Corporate
Benefit Cutters Still Shifting Costs to Taxpayers
By
Phil Mattera, Dirt Diggers Digest
Wal-Mart’s
recent announcement that
it will snatch health coverage away from 30,000 part-timers is not just the
latest in a long series of Scrooge-like actions by the giant retailer. It is
also a sharp reminder of both the necessity of the Affordable Care Act and the
deficiencies of that law.
If
we think back to the time before Obamacare became a political lightning rod, we
may recall that it was precisely the behavior of corporations such as Wal-Mart
that created the need for healthcare reform.
In
addition to paying low wages, Wal-Mart had long been criticized for providing
inadequate benefits to its employees. In 2003 the Wall Street Journal published
an article describing the various ways in which
the company kept its spending on health benefits as low as possible. This was
explored in more detail in an AFL-CIO study that came out about the same time.
Over
the following few years, state governments were encouraged to reveal which
employers accounted for the most enrollees (including dependents) in Medicaid,
the State Children’s Health Insurance Program and other forms of
taxpayer-funded health coverage. For those states that did disclose those
lists, Wal-Mart was almost always at or near the top. My colleagues and I at
Good Jobs First still maintain a compilation of these disclosures, though most of
the data is now woefully out of date.
Healthcare
reform should have put an end to all this, ideally by creating a system of Medicare
for all funded with higher taxes on business. Of course, what we got was
something else. Ironically, one of the most positive aspects of the Affordable
Care Act – the expansion of Medicaid eligibility in some states – may be increasingthe amount of hidden taxpayer costs
generated by employers such as Wal-Mart.
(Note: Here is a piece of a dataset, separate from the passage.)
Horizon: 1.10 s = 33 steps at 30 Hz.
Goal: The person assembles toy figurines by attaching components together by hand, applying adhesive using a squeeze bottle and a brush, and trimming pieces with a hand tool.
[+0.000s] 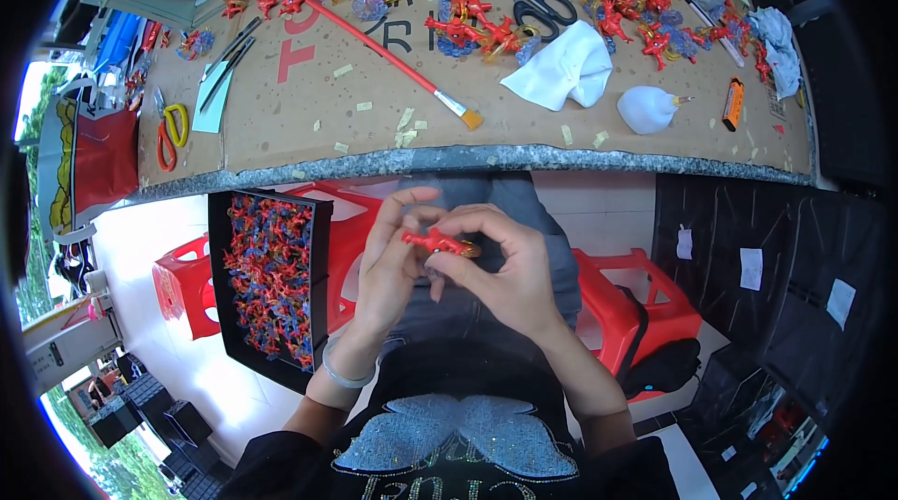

Yet that’s less important that the
extension of those benefits to families desperately in need.
The
ACA’s impact on the large portion of the workforce not enrolled in public
programs is even more complicated. Although the law depends heavily on private
insurance, it does not, strictly speaking, require employers to provide group
coverage. Instead, what is often called the law’s employer mandate is a
half-baked arrangement that will simply require larger companies (50 or more
FTEs) that fail to provide adequate group coverage to pay a penalty.
That
penalty is likely to be less than the cost of providing coverage and it will
kick in only if at least one full-time employee
of a company ends up getting federally subsidized coverage through the state or
federal exchanges created by the ACA. It thus appears that companies such as
Wal-Mart, Target and Home Depot that dump part-timers from their plans will be
able to avoid the penalties, which in any event are not yet in effect as a
result of several postponements by the Obama Administration.
While
the ACA is helping more people get coverage, it does nothing to thwart low-road
employers from continuing to shift what should be their health coverage costs
onto taxpayers. It also appears to do nothing to help us discover which
corporations are guilty of this practice, since there are no explicit
provisions for making public the coverage reports that large employers will be required to
file with the IRS.
Not
only does the ACA fail to impose a meaningful employer mandate; it also misses
an opportunity to shame those freeloading employers which expect taxpayers to
pick up the tab for their failure to provide decent coverage to all their
workers.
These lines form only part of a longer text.